Schools teach us what to think but I believe schools should teach us how to think. How to think critically and how to face failures, how to communicate… We should learn how to write essays. We should learn how to sing, maybe. Then you should use AI. You should use the natural intelligence first. Then start using artificial intelligence.
Speaker
Rahul John Aju
Reason
This insight from a young person directly challenges the current educational paradigm and offers a concrete framework for AI integration. The analogy to calculators – learning math basics before using calculators – provides a practical model for AI literacy that resonates across contexts.
Impact
This comment shifted the discussion from abstract concerns about AI risks to concrete pedagogical approaches. It influenced later speakers to focus on foundational skills and agency-building, with Tom Hall specifically referencing the need for ‘real-world curriculum’ and Chris Lehane emphasizing the importance of teaching agency.
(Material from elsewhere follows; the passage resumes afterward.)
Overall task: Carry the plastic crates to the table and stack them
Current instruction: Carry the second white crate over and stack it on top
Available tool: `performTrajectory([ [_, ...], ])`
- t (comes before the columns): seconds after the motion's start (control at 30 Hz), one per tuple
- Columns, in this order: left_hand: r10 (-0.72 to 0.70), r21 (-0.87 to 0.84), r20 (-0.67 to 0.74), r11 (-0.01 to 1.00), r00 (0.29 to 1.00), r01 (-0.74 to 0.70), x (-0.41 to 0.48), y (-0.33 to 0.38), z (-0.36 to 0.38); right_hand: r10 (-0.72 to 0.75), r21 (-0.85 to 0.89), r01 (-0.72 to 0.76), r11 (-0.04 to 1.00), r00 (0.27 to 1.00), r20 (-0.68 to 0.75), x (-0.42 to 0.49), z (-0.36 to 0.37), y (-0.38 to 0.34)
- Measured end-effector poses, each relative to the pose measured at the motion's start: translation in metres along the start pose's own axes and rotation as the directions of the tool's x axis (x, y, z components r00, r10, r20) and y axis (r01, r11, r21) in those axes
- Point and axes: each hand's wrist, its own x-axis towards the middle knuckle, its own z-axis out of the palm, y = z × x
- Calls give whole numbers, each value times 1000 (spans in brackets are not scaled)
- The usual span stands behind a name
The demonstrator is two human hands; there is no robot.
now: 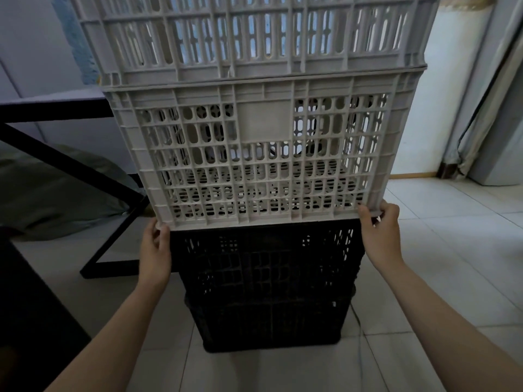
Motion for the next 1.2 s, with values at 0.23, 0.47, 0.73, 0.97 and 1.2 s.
performTrajectory([
  [0.23,-111,-42,183,992,977,121,-61,-90,41,157,122,-175,977,976,150,-49,24,78],
  [0.47,-262,54,144,965,954,257,-89,-159,73,204,-87,-187,978,937,284,-94,36,175],
  [0.73,-278,-9,25,960,960,278,-75,-191,86,247,-2,-254,967,936,253,-84,40,212],
  [0.97,-339,-162,16,927,941,337,-71,-205,86,285,53,-308,950,924,254,-79,38,223],
  [1.2,-350,-202,-13,918,937,341,-71,-201,91,300,90,-323,942,932,204,-81,45,225],
])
This technology is an incredibly leveling technology, it scales the ability of anyone to think, to learn, to create, to build, to produce. And the question is, do you actually encourage people to be able to use it that way? Because if so, the way we think about the social contract relationship between capital and labor and how that is calibrated, this technology can have a huge impact on actually giving individuals the ability to control their own labor as owners of it.
Speaker
Chris Lehane
Reason
This comment elevates the discussion beyond immediate safety concerns to fundamental questions about economic structures and power distribution. It reframes AI not just as a learning tool but as potentially transformative for social and economic relationships.
Impact
This broadened the conversation’s scope significantly, prompting Urvashi Aneja to note that ‘agency is not only a factor of individual capacity, but has so much to do with the broader socioeconomic institutional context.’ It shifted focus from technical solutions to systemic considerations.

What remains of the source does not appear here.